Even if this site fails to deter a footballer fat cat like Jabar Gaffney who recently spewed a mouthful of venom following a loss to the Dallas Cowboys, perhaps it’s a start in encouraging public forum decorum.   


Now, if only someone would develop an online curse can for combing the N-word’s clutter, the foul language deal would be sealed. Seemingly, LeBron James, portrayed as “The Whore from Akron” in Scott Raab’s book, or someone in his entourage camp missed the politically correct memo about the hurtful term:

LeBron James (@KingJames)
11/16/11 1:35 AM
@HitBoy_SC U got a MONSTER record with that N*gg** in Paris homie!! 5X tonight straight in Miami tonight #Epic

To stay clear of the Profanity Police, keep it Clorox clean, Tweeps! Check out http://charityswearbox.com/.





Thursday, November 10, 2011

To Keep Your Twitter Groove, Think and Tweet


Entangled in the unenviable web of sexual abuse charges, Joe Paterno, Jerry Sandusky and Graham Spanier weren’t the only ones who landed in hot water this week.

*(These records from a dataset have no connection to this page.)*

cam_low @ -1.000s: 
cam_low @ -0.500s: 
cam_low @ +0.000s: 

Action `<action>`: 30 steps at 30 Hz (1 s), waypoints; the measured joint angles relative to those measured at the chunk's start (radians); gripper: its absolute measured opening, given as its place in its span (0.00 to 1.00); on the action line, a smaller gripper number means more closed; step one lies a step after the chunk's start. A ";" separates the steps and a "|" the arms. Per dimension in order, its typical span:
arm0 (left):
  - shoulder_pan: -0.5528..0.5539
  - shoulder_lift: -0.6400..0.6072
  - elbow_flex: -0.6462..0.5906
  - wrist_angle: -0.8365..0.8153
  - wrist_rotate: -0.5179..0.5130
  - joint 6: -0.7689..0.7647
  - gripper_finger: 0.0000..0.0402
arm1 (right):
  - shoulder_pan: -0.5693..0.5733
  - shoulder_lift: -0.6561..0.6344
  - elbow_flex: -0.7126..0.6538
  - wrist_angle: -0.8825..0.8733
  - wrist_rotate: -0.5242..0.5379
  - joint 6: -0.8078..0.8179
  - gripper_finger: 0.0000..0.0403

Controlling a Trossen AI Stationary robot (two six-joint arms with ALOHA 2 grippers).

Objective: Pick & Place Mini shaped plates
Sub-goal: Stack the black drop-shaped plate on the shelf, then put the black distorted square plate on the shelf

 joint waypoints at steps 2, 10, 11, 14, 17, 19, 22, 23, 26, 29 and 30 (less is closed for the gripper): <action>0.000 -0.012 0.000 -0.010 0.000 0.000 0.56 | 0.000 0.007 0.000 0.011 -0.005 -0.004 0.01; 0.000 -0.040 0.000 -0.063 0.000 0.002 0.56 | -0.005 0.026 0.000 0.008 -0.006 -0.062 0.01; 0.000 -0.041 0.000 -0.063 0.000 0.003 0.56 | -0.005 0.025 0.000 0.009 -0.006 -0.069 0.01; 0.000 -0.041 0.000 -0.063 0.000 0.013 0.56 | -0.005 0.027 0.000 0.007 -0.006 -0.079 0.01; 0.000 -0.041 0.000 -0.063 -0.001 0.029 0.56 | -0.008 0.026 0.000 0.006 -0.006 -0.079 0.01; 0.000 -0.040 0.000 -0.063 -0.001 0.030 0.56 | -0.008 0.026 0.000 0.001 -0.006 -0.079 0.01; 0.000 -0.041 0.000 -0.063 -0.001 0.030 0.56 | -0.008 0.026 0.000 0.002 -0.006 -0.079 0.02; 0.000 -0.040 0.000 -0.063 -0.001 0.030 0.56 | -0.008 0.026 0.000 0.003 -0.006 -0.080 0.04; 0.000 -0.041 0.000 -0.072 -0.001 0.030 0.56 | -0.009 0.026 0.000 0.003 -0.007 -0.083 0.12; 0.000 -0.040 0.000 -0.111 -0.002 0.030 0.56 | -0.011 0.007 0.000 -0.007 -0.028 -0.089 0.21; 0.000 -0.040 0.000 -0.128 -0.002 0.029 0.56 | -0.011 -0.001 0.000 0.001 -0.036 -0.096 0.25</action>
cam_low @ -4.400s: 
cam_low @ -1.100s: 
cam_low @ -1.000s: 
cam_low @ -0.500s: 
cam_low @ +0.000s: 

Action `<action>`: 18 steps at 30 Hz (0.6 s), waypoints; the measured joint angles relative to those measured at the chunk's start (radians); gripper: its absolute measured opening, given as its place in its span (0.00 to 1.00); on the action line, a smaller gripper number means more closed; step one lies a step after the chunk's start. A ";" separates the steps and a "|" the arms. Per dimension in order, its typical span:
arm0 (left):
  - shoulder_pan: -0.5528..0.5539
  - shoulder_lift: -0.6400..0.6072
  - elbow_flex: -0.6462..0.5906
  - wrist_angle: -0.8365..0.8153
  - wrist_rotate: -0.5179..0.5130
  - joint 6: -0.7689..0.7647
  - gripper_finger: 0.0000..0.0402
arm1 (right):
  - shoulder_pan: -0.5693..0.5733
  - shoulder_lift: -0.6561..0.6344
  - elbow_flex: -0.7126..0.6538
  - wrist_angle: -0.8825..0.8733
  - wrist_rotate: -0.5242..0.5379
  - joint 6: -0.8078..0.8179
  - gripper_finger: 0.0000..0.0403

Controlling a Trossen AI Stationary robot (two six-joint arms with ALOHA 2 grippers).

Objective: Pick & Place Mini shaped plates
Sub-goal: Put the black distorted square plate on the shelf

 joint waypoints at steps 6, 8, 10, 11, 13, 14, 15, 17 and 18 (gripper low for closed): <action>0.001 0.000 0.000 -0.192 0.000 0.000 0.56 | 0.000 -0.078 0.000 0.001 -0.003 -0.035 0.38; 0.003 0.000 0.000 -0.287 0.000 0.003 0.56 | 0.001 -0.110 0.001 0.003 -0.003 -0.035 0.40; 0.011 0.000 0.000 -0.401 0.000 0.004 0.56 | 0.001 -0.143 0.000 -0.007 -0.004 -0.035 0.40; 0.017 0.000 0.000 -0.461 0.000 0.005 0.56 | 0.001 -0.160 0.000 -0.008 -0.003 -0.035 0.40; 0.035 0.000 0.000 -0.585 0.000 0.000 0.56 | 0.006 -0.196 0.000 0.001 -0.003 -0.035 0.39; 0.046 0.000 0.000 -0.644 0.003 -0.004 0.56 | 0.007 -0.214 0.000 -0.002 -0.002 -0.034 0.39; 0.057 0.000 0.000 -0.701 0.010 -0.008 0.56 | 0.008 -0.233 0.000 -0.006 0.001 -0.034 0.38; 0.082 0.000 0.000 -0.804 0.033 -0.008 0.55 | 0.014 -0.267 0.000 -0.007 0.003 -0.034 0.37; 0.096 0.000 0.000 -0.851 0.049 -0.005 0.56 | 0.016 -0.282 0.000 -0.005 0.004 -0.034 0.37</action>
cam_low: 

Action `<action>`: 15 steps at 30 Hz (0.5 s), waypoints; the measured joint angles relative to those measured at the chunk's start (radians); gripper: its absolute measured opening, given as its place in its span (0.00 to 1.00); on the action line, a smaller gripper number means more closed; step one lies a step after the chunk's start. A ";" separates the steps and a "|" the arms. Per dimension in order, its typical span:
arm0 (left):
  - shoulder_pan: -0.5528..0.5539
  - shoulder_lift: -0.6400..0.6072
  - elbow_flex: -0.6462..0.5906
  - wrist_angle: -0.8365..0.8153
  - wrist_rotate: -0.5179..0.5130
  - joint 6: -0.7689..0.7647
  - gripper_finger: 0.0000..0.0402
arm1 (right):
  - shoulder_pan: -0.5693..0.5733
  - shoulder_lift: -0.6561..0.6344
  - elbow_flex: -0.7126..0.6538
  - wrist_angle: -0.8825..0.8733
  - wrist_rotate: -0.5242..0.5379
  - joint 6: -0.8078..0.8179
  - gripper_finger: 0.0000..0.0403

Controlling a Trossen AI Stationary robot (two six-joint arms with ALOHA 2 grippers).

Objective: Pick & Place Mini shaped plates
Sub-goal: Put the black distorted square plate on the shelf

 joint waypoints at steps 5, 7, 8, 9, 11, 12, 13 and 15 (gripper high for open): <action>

Instead of responding to the scandal's facts, actor Ashton Kutcher fired off an errant tweet that fueled a firestorm of Net rage.
Oblivious to the legal stickiness, Kutcher posted “How do you fire Jo Pa? #insult #noclass as a hawkeye fan I find it in poor taste" at a rattling rate. Ok, so it’s normal for sports-obsessed boys and men to pout about anything and everything athletic but wasn’t Demi’s hubby taught as a child to think before he speaks?! Without fail, the Nikon Camera pitchman should’ve familiarized himself with the subject prior to exposing his ignorance in the ultra public forum of Twitterdom.  

If keeping your Twitter groove in today's new school world of instant communication still invokes a question, take heed from an old school mama: Slow your finger roll and think before you tweet.  

Read more about the man once coined “Mr. Twitter” here:   
http://www.usatoday.com/life/people/story/2011-11-10/ashton-kutcher-joe-paterno-tweet/51159424/1





  

Thursday, November 3, 2011

Tech & Pop Culture Are Killing Communication Skills


Last month, I read an editorial focusing on education and employability that has never left my craw. Regarding the frequent cry that students aren’t learning what they need to compete for the jobs that do exist, Washington Post Columnist Kathleen Parker also observed “the common experience of employers who can’t find applicants who can express themselves grammatically.”

While Parker’s statement trumpets truth, employers, in turn, have been quick to shift the unemployment blame to the educational system for its lack of technical skill preparedness. But what purpose does technical competence serve when basic communication skills are absent? I mean, how far can one go if unable to articulate his or her thoughts effectively?
Instead of books, parents today are supplying the latest gadgets to their techno-obsessed youth with Twitterspeed. Textersations lined with mistakes have replaced old-fashioned conversations, and what passes youthful muster as music contains lyrics egregious enough grammatically to render an English professor punch drunk.

Technology deserves ample applause, but there’s the potential to be both friend and foe.  After all, the “Keeping up with the Joneses” electronic premium erodes in value when a simple sentence cannot be crafted.  Spoken in the Rodney King vein, can we please get back to the communication basics!?